A name used to identify the physical quantity. A standard name contains no whitespace and is case sensitive. The standard_name attribute is typically used where a descriptive, code-friendly alternative to the long_name or the variable name itself is needed.

Example:

sal.standard_name = 'practical_salinity'

Applying netCDF4 Variable-Level Compression

NEMO-3.4 produces netCDF files that use the 64-bit offset format. The size on disk of those files can be reduced by up to 90% (depending on the contents of the file) by converting them to netCDF-4 format and applying Lempel-Ziv compression to each variable. The ncks tool from the NCO package can be used to accomplish that:

$ ncks -4 -L4 -O SalishSea_1d_grid_T.nc SalishSea_1d_grid_T.nc

Note

The above command replaces the original version of the file with its netCDF4 compressed version.

The -4 argument tells ncks to produce a netCDF-4 format file.

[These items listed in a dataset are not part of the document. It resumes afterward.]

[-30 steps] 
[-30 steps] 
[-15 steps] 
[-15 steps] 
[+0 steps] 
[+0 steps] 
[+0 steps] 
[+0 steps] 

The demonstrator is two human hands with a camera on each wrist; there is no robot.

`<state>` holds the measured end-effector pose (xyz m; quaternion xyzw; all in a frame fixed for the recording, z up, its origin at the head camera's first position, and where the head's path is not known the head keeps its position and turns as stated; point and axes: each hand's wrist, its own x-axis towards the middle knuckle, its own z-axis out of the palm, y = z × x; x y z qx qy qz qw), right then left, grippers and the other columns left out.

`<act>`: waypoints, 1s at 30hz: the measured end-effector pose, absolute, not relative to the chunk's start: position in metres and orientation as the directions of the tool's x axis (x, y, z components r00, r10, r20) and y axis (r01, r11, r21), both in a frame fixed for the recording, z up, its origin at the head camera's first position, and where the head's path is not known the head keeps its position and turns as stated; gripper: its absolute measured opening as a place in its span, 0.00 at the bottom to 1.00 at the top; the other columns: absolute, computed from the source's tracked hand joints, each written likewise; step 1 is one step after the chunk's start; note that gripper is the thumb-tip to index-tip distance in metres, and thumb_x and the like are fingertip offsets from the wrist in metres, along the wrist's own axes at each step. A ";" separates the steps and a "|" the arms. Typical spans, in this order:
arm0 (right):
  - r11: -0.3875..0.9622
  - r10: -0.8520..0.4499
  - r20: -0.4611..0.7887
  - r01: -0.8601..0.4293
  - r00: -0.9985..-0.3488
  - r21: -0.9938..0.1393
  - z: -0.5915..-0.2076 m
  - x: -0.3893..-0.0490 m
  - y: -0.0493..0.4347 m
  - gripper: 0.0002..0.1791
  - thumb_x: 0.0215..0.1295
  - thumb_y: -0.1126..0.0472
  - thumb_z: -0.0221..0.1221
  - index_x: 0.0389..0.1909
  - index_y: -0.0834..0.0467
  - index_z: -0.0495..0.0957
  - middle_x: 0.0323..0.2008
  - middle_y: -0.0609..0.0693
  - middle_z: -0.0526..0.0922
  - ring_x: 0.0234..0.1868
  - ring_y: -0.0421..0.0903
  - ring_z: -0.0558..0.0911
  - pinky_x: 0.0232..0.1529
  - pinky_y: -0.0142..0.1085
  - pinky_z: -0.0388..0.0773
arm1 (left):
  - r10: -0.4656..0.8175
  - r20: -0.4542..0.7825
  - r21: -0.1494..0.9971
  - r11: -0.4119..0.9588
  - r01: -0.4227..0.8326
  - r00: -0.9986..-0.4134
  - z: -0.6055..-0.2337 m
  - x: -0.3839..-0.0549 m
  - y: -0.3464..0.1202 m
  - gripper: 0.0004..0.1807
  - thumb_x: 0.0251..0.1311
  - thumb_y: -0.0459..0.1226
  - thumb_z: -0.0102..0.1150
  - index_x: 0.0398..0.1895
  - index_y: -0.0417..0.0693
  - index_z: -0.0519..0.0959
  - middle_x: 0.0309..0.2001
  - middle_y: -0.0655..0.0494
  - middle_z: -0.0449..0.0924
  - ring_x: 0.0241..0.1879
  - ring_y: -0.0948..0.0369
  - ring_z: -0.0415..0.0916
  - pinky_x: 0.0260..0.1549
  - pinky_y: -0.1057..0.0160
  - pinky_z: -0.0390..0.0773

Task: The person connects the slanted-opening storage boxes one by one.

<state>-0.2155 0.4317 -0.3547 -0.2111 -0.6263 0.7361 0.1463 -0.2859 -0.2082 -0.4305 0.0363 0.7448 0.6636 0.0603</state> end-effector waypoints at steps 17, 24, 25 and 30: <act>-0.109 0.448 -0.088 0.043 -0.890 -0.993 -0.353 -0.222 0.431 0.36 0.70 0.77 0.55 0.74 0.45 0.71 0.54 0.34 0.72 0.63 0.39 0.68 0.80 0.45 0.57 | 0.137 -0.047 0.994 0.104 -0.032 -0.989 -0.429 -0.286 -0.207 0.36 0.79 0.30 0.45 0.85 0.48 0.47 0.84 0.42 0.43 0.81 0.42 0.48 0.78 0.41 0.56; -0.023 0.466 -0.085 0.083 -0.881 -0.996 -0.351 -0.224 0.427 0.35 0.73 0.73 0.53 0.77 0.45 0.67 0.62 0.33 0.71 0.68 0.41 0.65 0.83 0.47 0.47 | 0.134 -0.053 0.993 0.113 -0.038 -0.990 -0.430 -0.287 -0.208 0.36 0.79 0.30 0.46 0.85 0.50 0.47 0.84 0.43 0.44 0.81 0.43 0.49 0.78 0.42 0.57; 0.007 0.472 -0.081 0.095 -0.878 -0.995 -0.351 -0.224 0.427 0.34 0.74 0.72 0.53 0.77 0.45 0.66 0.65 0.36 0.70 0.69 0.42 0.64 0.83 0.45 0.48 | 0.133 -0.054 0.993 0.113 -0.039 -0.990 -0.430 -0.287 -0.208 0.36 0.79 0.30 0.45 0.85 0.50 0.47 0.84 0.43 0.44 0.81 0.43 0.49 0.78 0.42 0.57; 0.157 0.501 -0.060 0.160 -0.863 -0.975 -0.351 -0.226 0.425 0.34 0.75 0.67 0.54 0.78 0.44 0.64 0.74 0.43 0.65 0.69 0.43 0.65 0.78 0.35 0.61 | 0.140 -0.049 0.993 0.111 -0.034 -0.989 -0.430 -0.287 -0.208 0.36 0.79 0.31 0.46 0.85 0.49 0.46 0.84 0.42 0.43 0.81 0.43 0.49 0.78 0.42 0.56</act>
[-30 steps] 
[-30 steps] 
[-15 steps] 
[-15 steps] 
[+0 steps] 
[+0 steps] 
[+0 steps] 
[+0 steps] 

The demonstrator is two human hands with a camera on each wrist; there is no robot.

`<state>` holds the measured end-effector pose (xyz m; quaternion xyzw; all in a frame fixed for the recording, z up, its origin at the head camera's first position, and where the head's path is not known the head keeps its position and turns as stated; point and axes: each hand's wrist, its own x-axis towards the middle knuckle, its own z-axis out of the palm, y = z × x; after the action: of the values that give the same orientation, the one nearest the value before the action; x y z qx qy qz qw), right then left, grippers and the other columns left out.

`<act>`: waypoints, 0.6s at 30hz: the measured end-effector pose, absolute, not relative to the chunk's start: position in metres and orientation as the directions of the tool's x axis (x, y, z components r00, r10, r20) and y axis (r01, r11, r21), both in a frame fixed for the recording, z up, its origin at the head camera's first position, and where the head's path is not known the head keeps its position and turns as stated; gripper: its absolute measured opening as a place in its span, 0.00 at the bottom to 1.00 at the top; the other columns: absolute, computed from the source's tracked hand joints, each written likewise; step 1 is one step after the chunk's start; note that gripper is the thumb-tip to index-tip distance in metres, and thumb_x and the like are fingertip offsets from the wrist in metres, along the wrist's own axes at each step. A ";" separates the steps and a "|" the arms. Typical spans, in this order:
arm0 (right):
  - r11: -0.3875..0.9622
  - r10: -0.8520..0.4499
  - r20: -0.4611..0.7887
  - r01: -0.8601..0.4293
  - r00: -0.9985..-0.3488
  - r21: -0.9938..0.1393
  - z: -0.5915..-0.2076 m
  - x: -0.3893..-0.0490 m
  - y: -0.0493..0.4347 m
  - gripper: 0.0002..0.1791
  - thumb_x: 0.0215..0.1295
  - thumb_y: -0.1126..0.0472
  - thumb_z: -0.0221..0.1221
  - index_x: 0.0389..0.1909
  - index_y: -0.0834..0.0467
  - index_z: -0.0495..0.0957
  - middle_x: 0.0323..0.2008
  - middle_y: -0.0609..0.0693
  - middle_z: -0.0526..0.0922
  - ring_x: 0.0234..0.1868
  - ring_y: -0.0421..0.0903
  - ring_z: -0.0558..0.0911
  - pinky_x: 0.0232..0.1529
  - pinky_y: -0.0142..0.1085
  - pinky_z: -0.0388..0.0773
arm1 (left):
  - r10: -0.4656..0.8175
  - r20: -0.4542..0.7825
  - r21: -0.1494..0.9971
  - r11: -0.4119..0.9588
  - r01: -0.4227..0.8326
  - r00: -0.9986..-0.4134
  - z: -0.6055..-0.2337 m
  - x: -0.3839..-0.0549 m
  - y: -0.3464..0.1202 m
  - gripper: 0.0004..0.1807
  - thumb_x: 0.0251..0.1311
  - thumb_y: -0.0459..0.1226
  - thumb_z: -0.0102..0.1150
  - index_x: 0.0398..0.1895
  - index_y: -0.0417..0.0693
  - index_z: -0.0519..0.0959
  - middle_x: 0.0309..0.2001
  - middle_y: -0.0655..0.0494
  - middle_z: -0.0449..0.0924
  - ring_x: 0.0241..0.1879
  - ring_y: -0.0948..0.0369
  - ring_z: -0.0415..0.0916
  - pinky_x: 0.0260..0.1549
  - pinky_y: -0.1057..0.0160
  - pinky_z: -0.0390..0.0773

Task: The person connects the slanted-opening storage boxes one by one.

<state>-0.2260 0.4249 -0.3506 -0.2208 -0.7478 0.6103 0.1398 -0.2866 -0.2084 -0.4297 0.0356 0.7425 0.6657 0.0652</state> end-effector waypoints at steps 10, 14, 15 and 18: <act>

The -L4 argument causes level 4 compression to be used. Level 4 is a good compromise between the amount of compression that is achieved and the amount of processing time required to do the compression.

The -O argument tells ncks to over-write existing file without asking for confirmation.

The file names are the input and output files, respectively.

NEMO-3.6 produces netCDF files that use the netCDF-4 format with level 1 Lempel-Ziv compression applied to each variable. As above, the size of those files on disk can be reduced by up to 90% (depending on the contents of the file) by increasing the compression level to 4. The command to do so is the same:

$ ncks -4 -L4 -O SalishSea_1d_grid_T.nc SalishSea_1d_grid_T.nc

Note

The above command replaces the original version of the file with its netCDF4 compressed version.